Superior Court of North Carolina Court of Conference
Jan 1, 1801
3 N.C. 147 (N.C. Super. 1801)

Opinion

(Fall Riding, 1801.)

1. On the trial of an issue devisavit vel non a witness who was disinherited at the time of attestation, but has become interested before probate, need not be offered.

2. The caveator of a will may call upon a subscribing witness to disprove the testator's sanity.


The act of 1789, requiring all the living witnesses to be produced if to be had, means if the persons attesting are competent to be witnesses at the time of the trial of the issue devisavit vel non; but if any of them has become incompetent by means of an interest accruing after the attestation, as by death of a legatee to whom the witness is entitled to succeed, or by becoming informers, the person endeavoring to prove the will need not offer such witness.

(2) Although it is insisted that a witness shall not be produced by the opposer of the will to deny his attestation, and that it would be productive of ill consequences to the public if a man who had undertaken to the testator that he would support the will should be allowed against the undertaking to act a contrary part, and that such a rule would expose many good wills to be overturned and the witnesses to temptation where the estate was considerable, and notwithstanding the case in 4 Burrow, 2224, I am of opinion the opposer of the will may offer the attesting witness to disprove the sanity of the testator.

Cited: Old v.

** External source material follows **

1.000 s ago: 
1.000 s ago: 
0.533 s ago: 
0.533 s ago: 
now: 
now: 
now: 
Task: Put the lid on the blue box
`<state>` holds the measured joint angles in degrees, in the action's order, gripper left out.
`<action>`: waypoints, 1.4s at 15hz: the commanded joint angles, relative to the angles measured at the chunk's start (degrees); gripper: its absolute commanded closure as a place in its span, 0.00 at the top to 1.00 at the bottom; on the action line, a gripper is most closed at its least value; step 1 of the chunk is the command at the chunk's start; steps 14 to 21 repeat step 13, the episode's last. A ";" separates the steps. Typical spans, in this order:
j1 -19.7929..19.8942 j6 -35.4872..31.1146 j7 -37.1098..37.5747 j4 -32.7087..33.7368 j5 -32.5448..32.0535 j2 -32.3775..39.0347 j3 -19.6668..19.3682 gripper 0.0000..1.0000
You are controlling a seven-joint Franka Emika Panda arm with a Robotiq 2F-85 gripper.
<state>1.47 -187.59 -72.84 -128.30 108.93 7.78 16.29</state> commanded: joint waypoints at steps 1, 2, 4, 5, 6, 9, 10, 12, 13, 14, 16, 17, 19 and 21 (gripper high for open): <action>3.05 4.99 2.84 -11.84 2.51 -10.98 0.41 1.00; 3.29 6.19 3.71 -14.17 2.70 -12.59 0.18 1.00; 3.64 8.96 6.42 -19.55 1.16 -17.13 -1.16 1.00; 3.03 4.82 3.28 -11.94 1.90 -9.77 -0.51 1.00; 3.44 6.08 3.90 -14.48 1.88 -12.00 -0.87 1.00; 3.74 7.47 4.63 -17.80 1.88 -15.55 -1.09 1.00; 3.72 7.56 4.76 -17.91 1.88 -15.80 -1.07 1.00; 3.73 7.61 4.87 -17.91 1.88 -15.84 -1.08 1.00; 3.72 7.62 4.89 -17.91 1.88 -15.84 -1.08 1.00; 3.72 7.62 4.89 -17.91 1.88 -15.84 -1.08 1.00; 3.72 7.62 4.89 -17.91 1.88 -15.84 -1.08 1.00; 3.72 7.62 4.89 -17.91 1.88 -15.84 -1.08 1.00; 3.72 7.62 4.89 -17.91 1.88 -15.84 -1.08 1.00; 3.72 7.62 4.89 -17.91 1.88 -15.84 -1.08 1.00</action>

Old, 15 N.C. 502; Bethell v. Moore, 19 N.C. 314.


Summaries of

Hampton v. Garland

Superior Court of North Carolina Court of Conference
Jan 1, 1801
3 N.C. 147 (N.C. Super. 1801)
Case details for

Hampton v. Garland

Case Details

Full title:HAMPTON v. GARLAND

Court:Superior Court of North Carolina Court of Conference

Date published: Jan 1, 1801

Citations

3 N.C. 147 (N.C. Super. 1801)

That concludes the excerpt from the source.